2004年至2012年我國商業(yè)銀行次級債券市場約束效應(yīng)實證分析
[Abstract]:China's subordinated bond market has experienced rapid and vigorous development since 2009. The scale of issuing bank subordinated bonds in 2009 was 268.14 billion yuan, in 2010 was 122.79 billion yuan, and in 2011 the scale of issuing subordinated bonds rose to 324.1 billion yuan unprecedentedly. In 2011, five state-owned commercial banks issued subordinated bonds, and all of them were more than 10 billion yuan. Joint-stock banks and city commercial banks also issued bonds very actively. The subordinated bond market of domestic banks was also very active. The outbreak has caught my attention and made me think about what happened after 2009.
Subordinated bonds, which rank after depositors in the order of claims, cannot be repaid in the first place when a bank goes bankrupt. They are also different from shareholders and can not enjoy the high returns brought about by high risks in the banking industry. As one of the three pillars, it can be seen that the national banking regulators attach great importance to the role of market constraints in banking supervision and ensuring the sound operation of the banking industry.
From the domestic point of view, 2009 is the first year after the outbreak of the financial crisis, and also the year when China launched a four-trillion-dollar investment plan to revitalize the economy. In order to meet the regulatory requirements of bank capital adequacy ratio, commercial banks issue large-scale supplementary capital of subordinated bonds. Subordinated bonds have also become the most important channel for commercial banks to supplement capital in China.
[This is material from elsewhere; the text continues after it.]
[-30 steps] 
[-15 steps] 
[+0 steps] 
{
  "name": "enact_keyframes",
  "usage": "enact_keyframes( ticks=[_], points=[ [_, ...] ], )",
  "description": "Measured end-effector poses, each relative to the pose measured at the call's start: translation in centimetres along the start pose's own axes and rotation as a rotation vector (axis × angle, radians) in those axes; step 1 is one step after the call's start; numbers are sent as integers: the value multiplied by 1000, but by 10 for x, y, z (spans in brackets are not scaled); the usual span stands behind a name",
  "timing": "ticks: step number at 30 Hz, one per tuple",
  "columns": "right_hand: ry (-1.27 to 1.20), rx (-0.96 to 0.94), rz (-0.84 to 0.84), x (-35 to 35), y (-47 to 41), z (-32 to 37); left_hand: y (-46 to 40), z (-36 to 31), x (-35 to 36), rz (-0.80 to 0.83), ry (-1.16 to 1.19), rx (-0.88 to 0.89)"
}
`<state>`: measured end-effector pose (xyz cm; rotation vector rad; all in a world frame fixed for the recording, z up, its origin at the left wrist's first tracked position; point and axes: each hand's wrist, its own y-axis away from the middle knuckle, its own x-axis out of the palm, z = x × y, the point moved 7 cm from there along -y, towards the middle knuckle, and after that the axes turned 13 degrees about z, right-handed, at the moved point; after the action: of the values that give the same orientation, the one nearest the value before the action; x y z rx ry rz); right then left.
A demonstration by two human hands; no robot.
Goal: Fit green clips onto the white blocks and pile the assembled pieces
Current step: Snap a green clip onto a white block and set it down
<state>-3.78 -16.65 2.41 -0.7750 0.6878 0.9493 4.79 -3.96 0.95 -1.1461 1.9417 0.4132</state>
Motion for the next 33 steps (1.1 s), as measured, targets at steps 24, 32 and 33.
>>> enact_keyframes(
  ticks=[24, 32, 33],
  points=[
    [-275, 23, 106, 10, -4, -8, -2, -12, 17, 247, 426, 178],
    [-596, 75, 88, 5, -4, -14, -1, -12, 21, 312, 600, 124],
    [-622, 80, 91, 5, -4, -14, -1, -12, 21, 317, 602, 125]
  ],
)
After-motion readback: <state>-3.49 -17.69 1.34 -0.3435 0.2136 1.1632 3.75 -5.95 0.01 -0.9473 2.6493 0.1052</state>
And in 2009, Silver The Regulatory Commission expressly stipulates the specific calculation method for the mutual holding of subordinated bonds between banks when accessory capital is taken into account, requiring that the total amount of subordinated bonds held by other banks be removed from the bank's subsidiary capital, and stipulating that banks should not hold subordinated bonds of a single bank and all banks in excess of their own. 15% and 20%. of core capital is a reform in 2009.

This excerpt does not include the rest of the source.